In this case, a stabilizer should be added in consideration of the color side of the resin. Examples of suitable stabilizers for use in the present invention include neopentyl-diaryl-oxytriphosphate, triphenylphosphine, trimethyl phosphate, and the like. Trimethyl phosphate is advantageous, and its amount is suitably 0.1 to 0.8% by weight. If the amount is less than 0.1% by weight, the effect is insufficient as a stabilizer, and when the amount exceeds 0.8% by weight, the reaction time becomes very long, and thus physical properties such as color may be deteriorated.

Since the thermoplastic biodegradable resin prepared according to the present invention is not only excellent in biodegradability but also excellent in general physical properties, it is possible to prevent environmental pollution and thus, resin materials in various industrial fields such as medical materials, agricultural and fishery materials, and packaging materials. Very useful as

Hereinafter, the present invention will be described in more detail with reference to Examples. However, the present invention is not limited to the examples. In addition, in the following Examples and Comparative Examples, biodegradability evaluation, intrinsic viscosity, molecular weight and melt flow properties were carried out in the following manner.

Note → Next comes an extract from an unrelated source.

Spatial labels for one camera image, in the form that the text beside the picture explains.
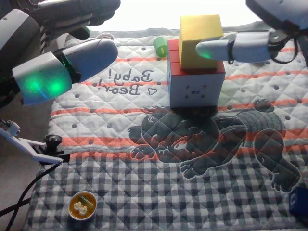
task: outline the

◇ Biodegradable… Conducted according to ASTM D-4300. First, a 100 micromolar phosphate buffer solution having a pH of 7.0 was used as the reaction solution, and 100 mg of a 40 μm-thick film made of aliphatic polyester was added to the solution, followed by Asperilius Niger. 0.2 mg was added to make the volume of the total reaction solution 1 l. Thereafter, the reaction solution was reacted with stirring at 150 rpm for 60 days at 37 ° C., and a sample was taken to evaluate biodegradability by molecular weight change.

◇ intrinsic viscosity. The temperature was measured at 30 ° C using orchlorochlorophenol, and the melting point was measured by differential scanning calorimetry (DSC) at a rate of temperature increase of 10 ° C per minute.

◇ Number average molecular weight. It was measured by gel chromatography (GPC) as a mixed solvent of orthochlorophenol and chloroform.

◇ Number average molecular weight reduction rate. Obtained by the following formula.

◇ Melt flow index. It is measured under the conditions of 120 degreeC and 2160 g.

Example 1

Monomer 73.6g, 90.1g 1,4-butanediol, 14.7g ethylene glycol, 0.03g tetrabutyl titanate and calcium acetate The mixture is mixed with 0.001 g and the temperature is raised to 210 ° C. until the methanol is released.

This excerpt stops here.